Nothing in the data may be altered; copy it all exactly.
────────────────────────────────────────
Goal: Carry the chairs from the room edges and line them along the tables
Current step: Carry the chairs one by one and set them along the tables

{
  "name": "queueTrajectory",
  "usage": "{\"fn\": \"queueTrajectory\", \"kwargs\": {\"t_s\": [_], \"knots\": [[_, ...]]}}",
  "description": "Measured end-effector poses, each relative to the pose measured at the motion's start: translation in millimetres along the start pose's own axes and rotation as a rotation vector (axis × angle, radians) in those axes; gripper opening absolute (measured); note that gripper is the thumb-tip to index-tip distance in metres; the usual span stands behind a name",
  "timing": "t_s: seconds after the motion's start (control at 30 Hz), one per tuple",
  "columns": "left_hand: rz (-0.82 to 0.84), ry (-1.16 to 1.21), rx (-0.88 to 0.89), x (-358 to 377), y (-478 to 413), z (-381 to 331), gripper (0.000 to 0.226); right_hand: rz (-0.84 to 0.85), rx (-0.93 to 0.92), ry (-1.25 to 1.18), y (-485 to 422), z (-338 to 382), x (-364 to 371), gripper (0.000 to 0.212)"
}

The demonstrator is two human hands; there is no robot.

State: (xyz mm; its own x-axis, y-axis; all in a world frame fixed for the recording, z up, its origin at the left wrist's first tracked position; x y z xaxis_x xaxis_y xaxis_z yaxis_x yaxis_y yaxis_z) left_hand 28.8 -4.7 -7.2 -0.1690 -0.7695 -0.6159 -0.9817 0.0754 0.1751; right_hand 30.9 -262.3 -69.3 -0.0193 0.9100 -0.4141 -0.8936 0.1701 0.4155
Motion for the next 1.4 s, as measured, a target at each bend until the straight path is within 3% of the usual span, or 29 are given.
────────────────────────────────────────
## Solution to the problem
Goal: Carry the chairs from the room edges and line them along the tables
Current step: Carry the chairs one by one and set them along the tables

{
  "name": "queueTrajectory",
  "usage": "{\"fn\": \"queueTrajectory\", \"kwargs\": {\"t_s\": [_], \"knots\": [[_, ...]]}}",
  "description": "Measured end-effector poses, each relative to the pose measured at the motion's start: translation in millimetres along the start pose's own axes and rotation as a rotation vector (axis × angle, radians) in those axes; gripper opening absolute (measured); note that gripper is the thumb-tip to index-tip distance in metres; the usual span stands behind a name",
  "timing": "t_s: seconds after the motion's start (control at 30 Hz), one per tuple",
  "columns": "left_hand: rz (-0.82 to 0.84), ry (-1.16 to 1.21), rx (-0.88 to 0.89), x (-358 to 377), y (-478 to 413), z (-381 to 331), gripper (0.000 to 0.226); right_hand: rz (-0.84 to 0.85), rx (-0.93 to 0.92), ry (-1.25 to 1.18), y (-485 to 422), z (-338 to 382), x (-364 to 371), gripper (0.000 to 0.212)"
}

The demonstrator is two human hands; there is no robot.

State: (xyz mm; its own x-axis, y-axis; all in a world frame fixed for the recording, z up, its origin at the left wrist's first tracked position; x y z xaxis_x xaxis_y xaxis_z yaxis_x yaxis_y yaxis_z) left_hand 28.8 -4.7 -7.2 -0.1690 -0.7695 -0.6159 -0.9817 0.0754 0.1751; right_hand 30.9 -262.3 -69.3 -0.0193 0.9100 -0.4141 -0.8936 0.1701 0.4155
Motion for the next 1.4 s, as measured, a target at each bend until the straight path is within 3% of the usual span, or 29 are given.

The complete answer has been given.